The article examines the vulnerabilities of growing web applications that are being deployed in e-Governance. It explains how a web firewall is essential to safeguard web applications. And also provides insight into “end to end” security measures to ensure secure and controlled access to e-Governance applications and portals.
As applications grow to enterprise scale, the architecture evolves from a simple ‘stand alone’ or ‘two-tier’ to ‘three-tier’. Earlier user interface programmes were proprietary programmes using non-standard protocols, where very minimal logic/data was exposed to prying eyes. With the advent of Internet, the front-end user interface is increasingly standardised to a browser using HTML. HTML is standards-based and available across any browser and connectivity, increasing the flexibility of connectivity. Yet it openly displays the ‘client source’ to any one who can do a ‘view source’. Layout of different fields, field validations and some amount of business logic is typically embedded in the HTML pages. Sometimes, even database operations are exposed in these HTML pages. And the URLs are another aspect, which allow the browser to call up different parts of the application.
Clear text HTML pages and URLs pose the largest ‘application risk’ to the new generation of e-Governance applications/portals.
Typical ‘network security’ consists of 1) firewalls, 2) anti-virus, 3) encryption and 4) IDS/IPS (Intrusion Detection/Prevention System). Though some parts of ‘web protection’ are built into firewalls (through deep packet inspection), majority of the complexity is still not handled by any of these products.
Also, traditional firewalls cannot look into the web traffic – since they are all encrypted. The data session can be decrypted only by two parties – the ‘web server’ (inside the corporate network) and the communicating ‘web browser’ (on the user’s machine). No other programme, machine or appliance can decrypt that encrypted data in the middle. Hence, traditional firewalls are handicapped in looking into web traffic.
Instead of enforcing “practices of secure coding”, and deployment of only “secure web applications”, companies are resorting to ‘singular defense’ to their web servers – using “web firewalls” or “port 80 firewall”. A web firewall acts as an intermediary, between the user’s web browser and the web server, by ‘decrypting’, –> filtering hacking attempts –> and ‘encrypting’ the traffic.
Althought, is not that difficult for a web server to invoke (SSL) to encrypt, and build in a few web security controls, but such methods are not scalable, beyond a few web applications or a few releases. Web firewalls are the only method, currently available, to ensure ‘uniformly high standard’ of web security, across all backend web servers and different releases and patches.
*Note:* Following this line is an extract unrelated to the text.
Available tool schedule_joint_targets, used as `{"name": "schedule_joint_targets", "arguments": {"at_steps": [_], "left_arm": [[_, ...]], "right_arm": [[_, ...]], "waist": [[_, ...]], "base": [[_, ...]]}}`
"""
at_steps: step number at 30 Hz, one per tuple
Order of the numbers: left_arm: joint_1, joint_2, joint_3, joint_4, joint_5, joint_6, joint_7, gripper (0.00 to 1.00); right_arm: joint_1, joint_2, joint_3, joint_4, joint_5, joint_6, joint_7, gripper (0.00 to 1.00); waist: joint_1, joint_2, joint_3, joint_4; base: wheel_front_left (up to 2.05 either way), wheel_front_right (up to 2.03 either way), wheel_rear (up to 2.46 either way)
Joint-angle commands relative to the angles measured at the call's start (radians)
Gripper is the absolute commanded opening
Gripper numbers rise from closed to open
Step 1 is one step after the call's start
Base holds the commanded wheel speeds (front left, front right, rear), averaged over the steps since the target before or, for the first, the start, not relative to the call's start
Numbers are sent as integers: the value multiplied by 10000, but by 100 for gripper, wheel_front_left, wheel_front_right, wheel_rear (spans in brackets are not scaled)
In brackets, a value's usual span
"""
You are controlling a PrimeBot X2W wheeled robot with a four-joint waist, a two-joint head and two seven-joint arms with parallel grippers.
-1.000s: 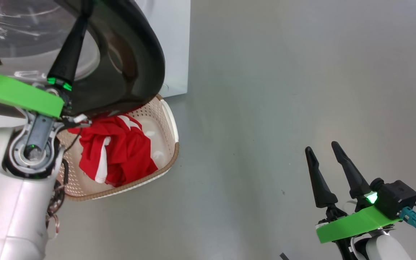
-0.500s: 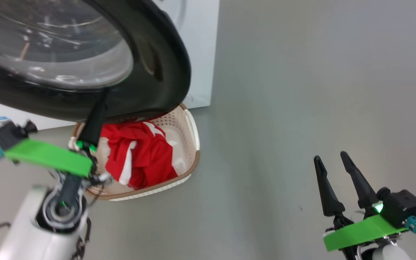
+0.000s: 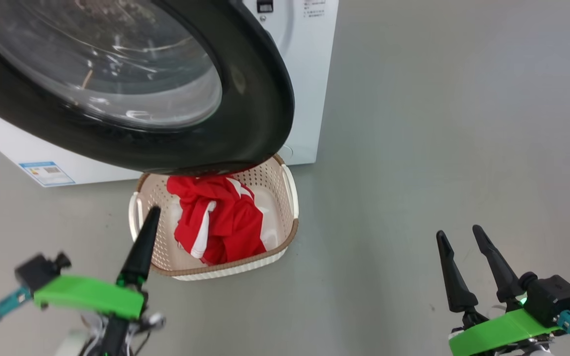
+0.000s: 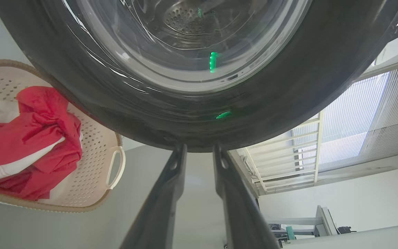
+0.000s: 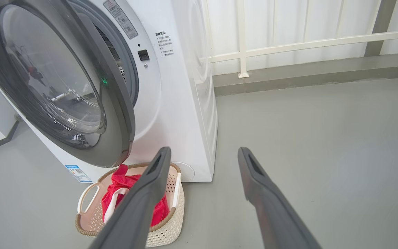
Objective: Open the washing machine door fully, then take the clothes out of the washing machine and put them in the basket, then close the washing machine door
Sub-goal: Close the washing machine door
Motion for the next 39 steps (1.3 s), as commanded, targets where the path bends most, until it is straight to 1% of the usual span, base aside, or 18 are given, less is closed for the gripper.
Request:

Web firewalls can encrypt the traffic from user browser, using a standard method such as SSL/AES, and offload such responsibility on each backend web server. Similarly, web security controls are defined in the form of “web filters”, standard out of the box or configured to suit the complexities of a new application.
Problem with too many User Ids (Identity & Access Management)
Every application, typically starts with a ‘user id’ to manage and control. As web applications are easy to develop, by different departments and for different functions – after an year of development, a division may be left with tens to hundreds of web applications. Each application with its own set of user ids.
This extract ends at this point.